La Concha Beach, San Sebastian, Spain
La Concha Beach is one of the most beautiful stretches of sandy business in the world – it’s steps from the beating heart of old San Sebastian, is marked by golden sand and is buttressed by spectacular mountains – rugged woodland on one side, and ancient churches and cobbled streets of the city on the other. It’s the city itself that draws hungry visitors from all over the world – San Sebastian is, after all, the tapas capital of the world. But beware; all that tapas, known in the Basque tongue as pintxos, is going to make squeezing into your city beach bathing suit a more difficult proposition than you bargained for.

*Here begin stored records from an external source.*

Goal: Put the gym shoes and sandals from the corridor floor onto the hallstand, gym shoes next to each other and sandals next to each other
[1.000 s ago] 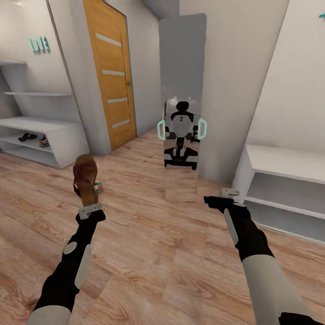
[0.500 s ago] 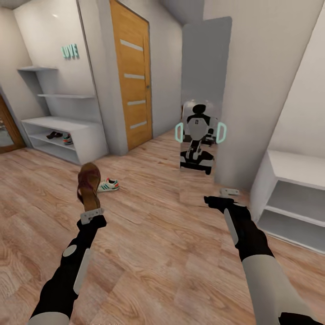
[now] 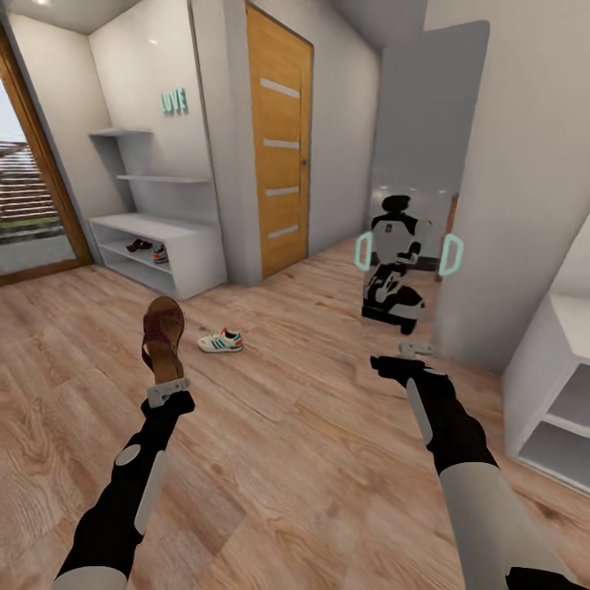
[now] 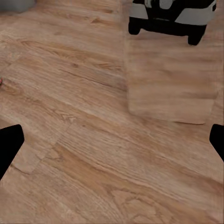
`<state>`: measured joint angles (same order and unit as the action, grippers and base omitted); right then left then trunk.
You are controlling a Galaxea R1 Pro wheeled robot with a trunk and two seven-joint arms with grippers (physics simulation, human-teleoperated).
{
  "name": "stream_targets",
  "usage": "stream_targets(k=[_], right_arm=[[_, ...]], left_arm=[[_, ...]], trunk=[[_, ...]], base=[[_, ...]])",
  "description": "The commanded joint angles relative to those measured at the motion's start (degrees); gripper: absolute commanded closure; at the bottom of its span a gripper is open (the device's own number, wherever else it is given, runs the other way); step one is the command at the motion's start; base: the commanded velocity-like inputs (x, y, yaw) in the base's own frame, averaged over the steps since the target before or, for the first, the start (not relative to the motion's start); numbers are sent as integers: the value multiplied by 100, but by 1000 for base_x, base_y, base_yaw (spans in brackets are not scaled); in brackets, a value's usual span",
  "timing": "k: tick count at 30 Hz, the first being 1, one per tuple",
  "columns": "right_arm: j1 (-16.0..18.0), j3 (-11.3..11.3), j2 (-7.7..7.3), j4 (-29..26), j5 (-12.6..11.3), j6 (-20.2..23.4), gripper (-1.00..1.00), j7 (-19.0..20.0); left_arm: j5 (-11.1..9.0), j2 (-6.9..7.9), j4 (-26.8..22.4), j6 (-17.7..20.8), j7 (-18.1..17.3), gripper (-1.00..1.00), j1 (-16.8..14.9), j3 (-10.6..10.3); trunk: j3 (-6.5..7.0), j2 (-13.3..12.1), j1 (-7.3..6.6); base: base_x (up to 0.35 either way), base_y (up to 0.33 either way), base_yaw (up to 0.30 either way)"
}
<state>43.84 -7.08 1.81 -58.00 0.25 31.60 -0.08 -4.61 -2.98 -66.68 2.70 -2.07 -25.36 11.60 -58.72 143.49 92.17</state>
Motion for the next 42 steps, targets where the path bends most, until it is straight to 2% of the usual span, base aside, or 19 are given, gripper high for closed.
stream_targets(k=[1,26,42], right_arm=[[2,-11,4,-10,2,31,-100,-1],[2,-4,4,-10,2,31,-100,-1],[2,-4,4,-10,3,31,-100,-1]], left_arm=[[-34,-7,-5,28,-21,100,-4,11],[-40,-12,-1,28,-21,100,-4,9],[-40,-19,6,28,-21,100,-4,9]], trunk=[[-3,2,2],[-15,2,2],[-73,2,2]], base=[[340,0,274],[341,-1,295],[321,-99,297]])
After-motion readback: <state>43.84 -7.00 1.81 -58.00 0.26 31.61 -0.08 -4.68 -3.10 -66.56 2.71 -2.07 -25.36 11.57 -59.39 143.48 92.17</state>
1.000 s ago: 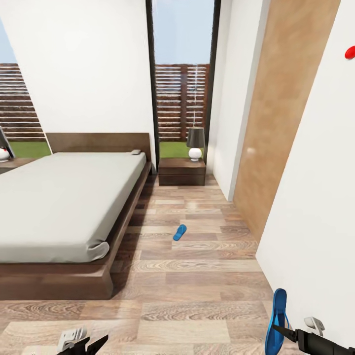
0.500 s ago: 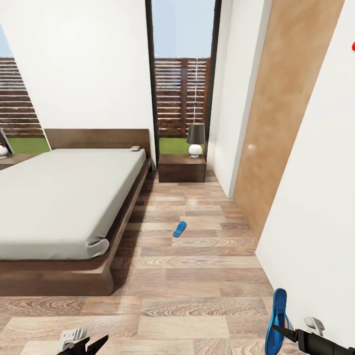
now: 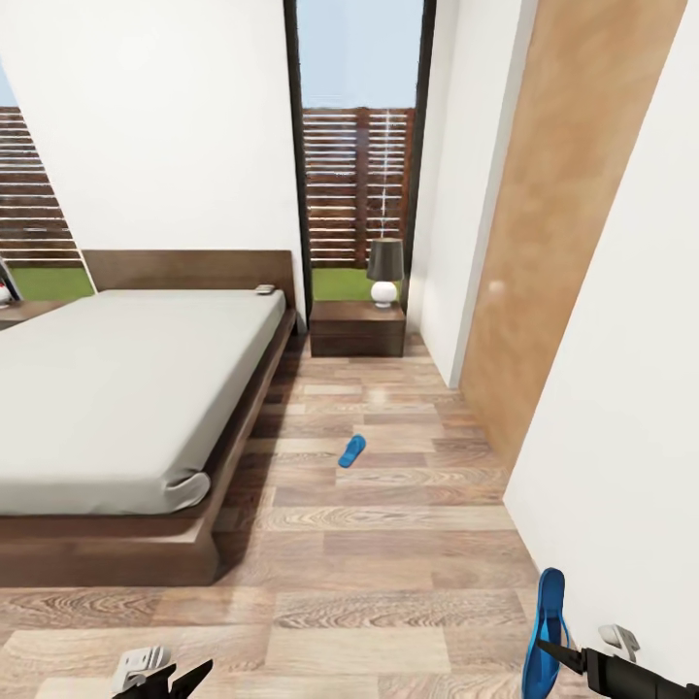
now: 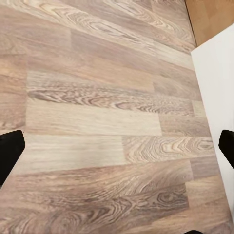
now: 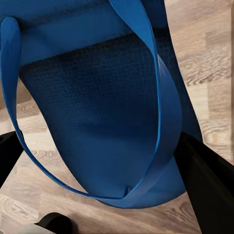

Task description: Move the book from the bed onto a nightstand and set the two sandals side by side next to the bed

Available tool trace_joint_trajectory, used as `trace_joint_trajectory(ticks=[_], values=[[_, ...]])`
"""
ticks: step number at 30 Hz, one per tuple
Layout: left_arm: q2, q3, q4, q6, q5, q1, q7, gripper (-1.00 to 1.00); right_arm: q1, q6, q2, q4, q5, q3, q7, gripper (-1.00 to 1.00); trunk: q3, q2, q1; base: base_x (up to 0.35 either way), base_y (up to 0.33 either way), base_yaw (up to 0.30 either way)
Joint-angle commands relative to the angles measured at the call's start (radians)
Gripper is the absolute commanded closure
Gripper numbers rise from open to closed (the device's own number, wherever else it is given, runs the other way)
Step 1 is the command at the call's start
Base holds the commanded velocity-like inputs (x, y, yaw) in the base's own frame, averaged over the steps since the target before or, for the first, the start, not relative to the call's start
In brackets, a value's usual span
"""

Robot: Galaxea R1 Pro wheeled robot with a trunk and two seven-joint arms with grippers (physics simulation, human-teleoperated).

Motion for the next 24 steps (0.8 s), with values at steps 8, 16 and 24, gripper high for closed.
trace_joint_trajectory(ticks=[8, 16, 24], values=[[-0.001, 0.001, -0.001, 0.009, 0.007, 0.000, 0.001, -1.00, -0.001, 0.011, 0.001, 0.000, 0.006, -0.009, 0.005, 1.00, -0.001, 0.000, 0.000, 0.275, -0.171, 0.000], [-0.001, 0.001, 0.001, 0.009, 0.008, 0.000, 0.001, -1.00, -0.001, 0.011, 0.001, 0.000, 0.006, -0.009, 0.005, 1.00, -0.001, 0.000, 0.000, 0.256, -0.131, 0.000], [-0.001, 0.001, 0.001, 0.009, 0.008, 0.000, 0.001, -1.00, -0.001, 0.011, 0.001, 0.000, 0.006, -0.009, 0.005, 1.00, -0.001, 0.000, 0.000, 0.316, -0.007, 0.000]])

Yemaya Beach, Little Corn Island, Nicaragua
Little Corn receives more visitors than its bigger sister Big Corn, though it never seems crowded; backpacker joints and hippie hangouts are spread across the northern shore, while the single upmarket option, the Yemaya Island Hideaway & Spa, features 16 eco-luxury cabanas spread far enough from one another to afford privacy, as well as unbroken sand and sea views. The Exhale Studio features both a secluded palm-shrouded yoga studio and a beach-side exercise platform, while the restaurant, with its open, airy vibe and panoramic views, boasts a menu marked by local ingredients prepared with Thai flare, thanks to the influence of the Bangkok-born executive chef (Yemaya’s green lobster curry will alter your image of Caribbean cuisine forever). Topping it off are some of the finest night diving opportunities in the entire Caribbean.
Ko Phi Phi Don, Thailand
If it ain’t broke, don’t fix it – and if you have never visited Ko Phi Phi, you’re in for a wild ride. Ko Phi Phi is a funky little laid back landmass, known the world over as a backpacker paradise, and just happens to be home to one of the world’s most stunning beaches; with a proliferation of all-night beach parties, buckets of rum and a long, languid stretch of white sand beach, Phi Phi Don makes for a great holiday. The crowd is generally more mature than the one you’ll find on Ko Pha Ngan (home to Haad Rin) and remains a popular budget destination for families. The sun shines unabated, there’s always plenty of space on the beach, and the food is decent (even if it doesn’t detour far from the Banana Pancake Trail). Yet the real star of Phi Phi Don is the scenery; giant karst monoliths erupted from the sea floor thousands of years ago and stand guard over the bay, protecting a cove where longboats sway on gentle sea swells.